> [Problem to work on]
The copy you give must match the lines from the top of the data through the line containing "I'm trying to figure out if any wooden table" exactly, and it must hold no pictures.

> [Dataset]
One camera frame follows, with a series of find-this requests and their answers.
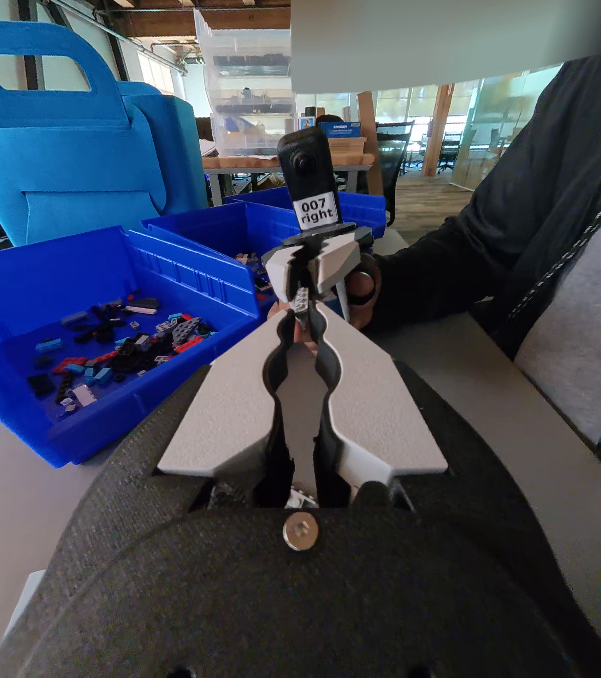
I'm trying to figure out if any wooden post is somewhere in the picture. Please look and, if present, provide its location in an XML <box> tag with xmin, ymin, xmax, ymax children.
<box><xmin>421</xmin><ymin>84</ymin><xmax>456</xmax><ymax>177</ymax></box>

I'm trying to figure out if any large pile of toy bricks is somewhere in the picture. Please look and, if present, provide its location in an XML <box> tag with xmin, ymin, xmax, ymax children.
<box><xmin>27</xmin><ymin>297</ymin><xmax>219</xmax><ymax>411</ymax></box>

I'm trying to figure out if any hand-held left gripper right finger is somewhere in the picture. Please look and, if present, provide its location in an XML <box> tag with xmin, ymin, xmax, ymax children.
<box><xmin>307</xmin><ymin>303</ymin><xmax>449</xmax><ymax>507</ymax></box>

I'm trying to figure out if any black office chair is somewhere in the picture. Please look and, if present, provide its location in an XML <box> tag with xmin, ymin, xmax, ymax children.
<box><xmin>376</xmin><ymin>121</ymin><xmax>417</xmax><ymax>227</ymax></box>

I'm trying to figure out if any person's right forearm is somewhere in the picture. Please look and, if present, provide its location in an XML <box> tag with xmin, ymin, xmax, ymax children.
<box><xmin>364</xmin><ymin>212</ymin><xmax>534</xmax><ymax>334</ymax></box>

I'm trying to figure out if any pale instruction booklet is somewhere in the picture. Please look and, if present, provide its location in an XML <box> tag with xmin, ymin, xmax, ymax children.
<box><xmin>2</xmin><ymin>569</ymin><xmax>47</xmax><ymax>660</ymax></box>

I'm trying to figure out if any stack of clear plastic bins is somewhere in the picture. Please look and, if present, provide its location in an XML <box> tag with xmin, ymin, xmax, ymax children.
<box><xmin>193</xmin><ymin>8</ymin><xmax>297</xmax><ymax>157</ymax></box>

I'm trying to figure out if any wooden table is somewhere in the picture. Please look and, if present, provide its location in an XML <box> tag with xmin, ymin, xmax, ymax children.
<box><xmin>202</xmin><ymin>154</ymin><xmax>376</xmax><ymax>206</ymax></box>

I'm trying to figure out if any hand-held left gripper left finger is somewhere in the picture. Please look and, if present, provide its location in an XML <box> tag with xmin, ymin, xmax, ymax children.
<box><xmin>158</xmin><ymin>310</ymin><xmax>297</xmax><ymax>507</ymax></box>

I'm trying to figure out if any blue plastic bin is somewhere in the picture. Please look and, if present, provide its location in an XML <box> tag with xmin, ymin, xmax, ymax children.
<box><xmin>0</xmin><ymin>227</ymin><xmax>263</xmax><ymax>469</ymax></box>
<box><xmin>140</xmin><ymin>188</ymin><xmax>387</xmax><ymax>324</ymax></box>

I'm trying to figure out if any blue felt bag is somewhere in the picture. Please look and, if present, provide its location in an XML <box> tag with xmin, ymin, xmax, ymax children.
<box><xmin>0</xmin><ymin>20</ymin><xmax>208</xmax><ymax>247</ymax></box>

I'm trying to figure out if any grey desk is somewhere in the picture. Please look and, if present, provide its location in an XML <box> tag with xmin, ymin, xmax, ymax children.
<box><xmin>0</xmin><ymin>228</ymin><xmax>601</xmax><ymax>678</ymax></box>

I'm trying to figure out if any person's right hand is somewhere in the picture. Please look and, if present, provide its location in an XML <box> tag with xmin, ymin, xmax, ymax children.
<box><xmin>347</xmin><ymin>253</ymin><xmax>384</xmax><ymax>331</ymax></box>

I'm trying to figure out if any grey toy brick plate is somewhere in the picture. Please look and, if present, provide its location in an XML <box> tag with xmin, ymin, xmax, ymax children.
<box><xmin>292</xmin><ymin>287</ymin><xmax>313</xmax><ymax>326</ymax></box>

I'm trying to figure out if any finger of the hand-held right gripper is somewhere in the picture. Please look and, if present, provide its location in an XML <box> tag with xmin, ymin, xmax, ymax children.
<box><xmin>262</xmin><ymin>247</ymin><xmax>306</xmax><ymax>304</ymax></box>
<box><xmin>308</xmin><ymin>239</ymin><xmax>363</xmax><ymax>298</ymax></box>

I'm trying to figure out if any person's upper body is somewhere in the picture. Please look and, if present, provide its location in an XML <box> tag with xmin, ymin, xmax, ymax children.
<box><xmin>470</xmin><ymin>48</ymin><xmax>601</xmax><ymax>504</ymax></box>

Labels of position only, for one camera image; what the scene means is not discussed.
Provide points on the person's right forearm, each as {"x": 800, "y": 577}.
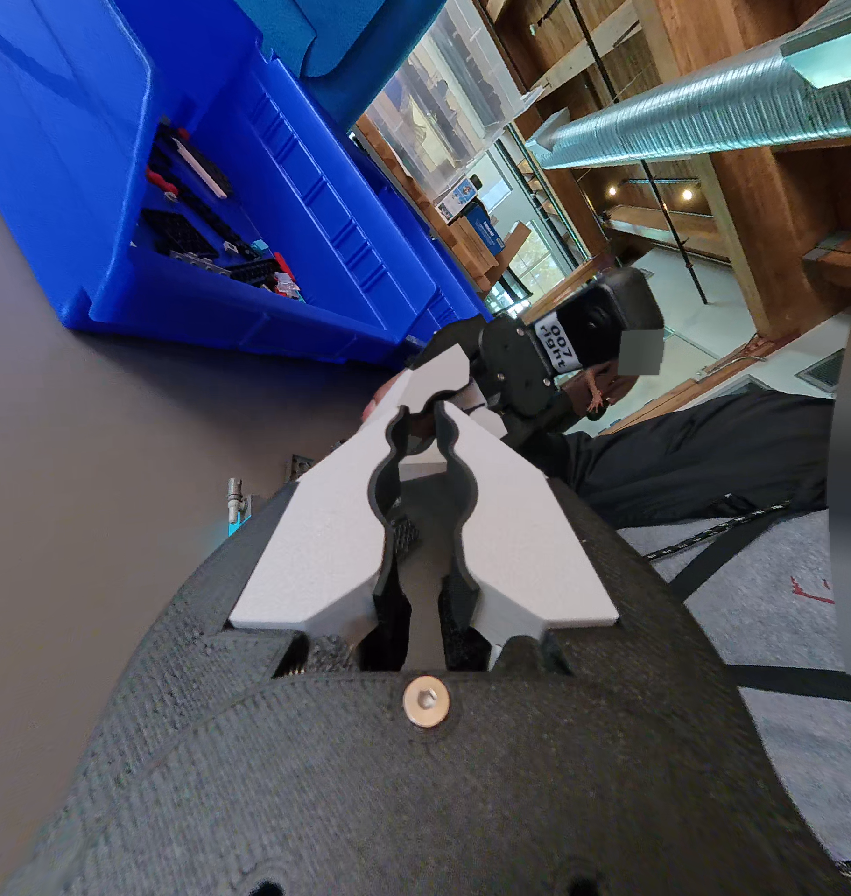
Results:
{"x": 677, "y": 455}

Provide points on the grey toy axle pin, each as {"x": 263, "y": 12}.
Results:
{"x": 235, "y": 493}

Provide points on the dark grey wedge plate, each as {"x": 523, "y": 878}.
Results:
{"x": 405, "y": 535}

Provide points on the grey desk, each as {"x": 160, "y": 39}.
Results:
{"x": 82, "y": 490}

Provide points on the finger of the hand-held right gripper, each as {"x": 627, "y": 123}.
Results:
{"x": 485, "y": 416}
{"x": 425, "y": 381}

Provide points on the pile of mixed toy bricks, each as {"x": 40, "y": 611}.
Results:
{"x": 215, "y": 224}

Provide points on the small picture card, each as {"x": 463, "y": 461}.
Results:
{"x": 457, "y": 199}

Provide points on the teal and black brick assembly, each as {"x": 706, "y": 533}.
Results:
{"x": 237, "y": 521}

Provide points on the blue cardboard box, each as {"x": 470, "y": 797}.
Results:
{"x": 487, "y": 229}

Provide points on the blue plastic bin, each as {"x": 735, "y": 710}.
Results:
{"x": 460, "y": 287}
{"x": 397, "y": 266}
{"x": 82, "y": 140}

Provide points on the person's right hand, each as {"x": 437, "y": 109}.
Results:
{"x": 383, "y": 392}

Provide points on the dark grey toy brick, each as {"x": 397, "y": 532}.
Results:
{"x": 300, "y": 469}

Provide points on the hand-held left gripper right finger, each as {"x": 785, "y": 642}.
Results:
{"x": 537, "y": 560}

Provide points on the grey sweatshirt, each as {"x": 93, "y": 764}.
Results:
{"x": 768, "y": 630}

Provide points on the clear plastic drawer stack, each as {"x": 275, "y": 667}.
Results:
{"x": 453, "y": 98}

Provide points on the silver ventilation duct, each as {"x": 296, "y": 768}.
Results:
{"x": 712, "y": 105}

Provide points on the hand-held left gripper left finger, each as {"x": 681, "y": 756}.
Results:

> [Reply to the exercise]
One camera frame follows, with a series of find-this requests and their answers.
I'm trying to figure out if any wooden post is somewhere in the picture. Please look and, if present, provide its location in an XML <box> tag with xmin, ymin, xmax, ymax children.
<box><xmin>421</xmin><ymin>84</ymin><xmax>456</xmax><ymax>177</ymax></box>

I'm trying to figure out if any large pile of toy bricks is somewhere in the picture. Please look and, if present, provide its location in an XML <box> tag with xmin, ymin, xmax, ymax children.
<box><xmin>27</xmin><ymin>297</ymin><xmax>219</xmax><ymax>411</ymax></box>

I'm trying to figure out if any hand-held left gripper right finger is somewhere in the picture. Please look and, if present, provide its location in an XML <box> tag with xmin, ymin, xmax, ymax children.
<box><xmin>307</xmin><ymin>303</ymin><xmax>449</xmax><ymax>507</ymax></box>

I'm trying to figure out if any black office chair is somewhere in the picture. Please look and, if present, provide its location in an XML <box> tag with xmin, ymin, xmax, ymax children.
<box><xmin>376</xmin><ymin>121</ymin><xmax>417</xmax><ymax>227</ymax></box>

I'm trying to figure out if any person's right forearm is somewhere in the picture. Please look and, if present, provide its location in an XML <box> tag with xmin, ymin, xmax, ymax children.
<box><xmin>364</xmin><ymin>212</ymin><xmax>534</xmax><ymax>334</ymax></box>

I'm trying to figure out if any pale instruction booklet is somewhere in the picture. Please look and, if present, provide its location in an XML <box> tag with xmin, ymin, xmax, ymax children.
<box><xmin>2</xmin><ymin>569</ymin><xmax>47</xmax><ymax>660</ymax></box>

I'm trying to figure out if any stack of clear plastic bins is somewhere in the picture. Please look and, if present, provide its location in an XML <box> tag with xmin, ymin, xmax, ymax children.
<box><xmin>193</xmin><ymin>8</ymin><xmax>297</xmax><ymax>157</ymax></box>

I'm trying to figure out if any wooden table is somewhere in the picture. Please look and, if present, provide its location in an XML <box> tag with xmin, ymin, xmax, ymax children.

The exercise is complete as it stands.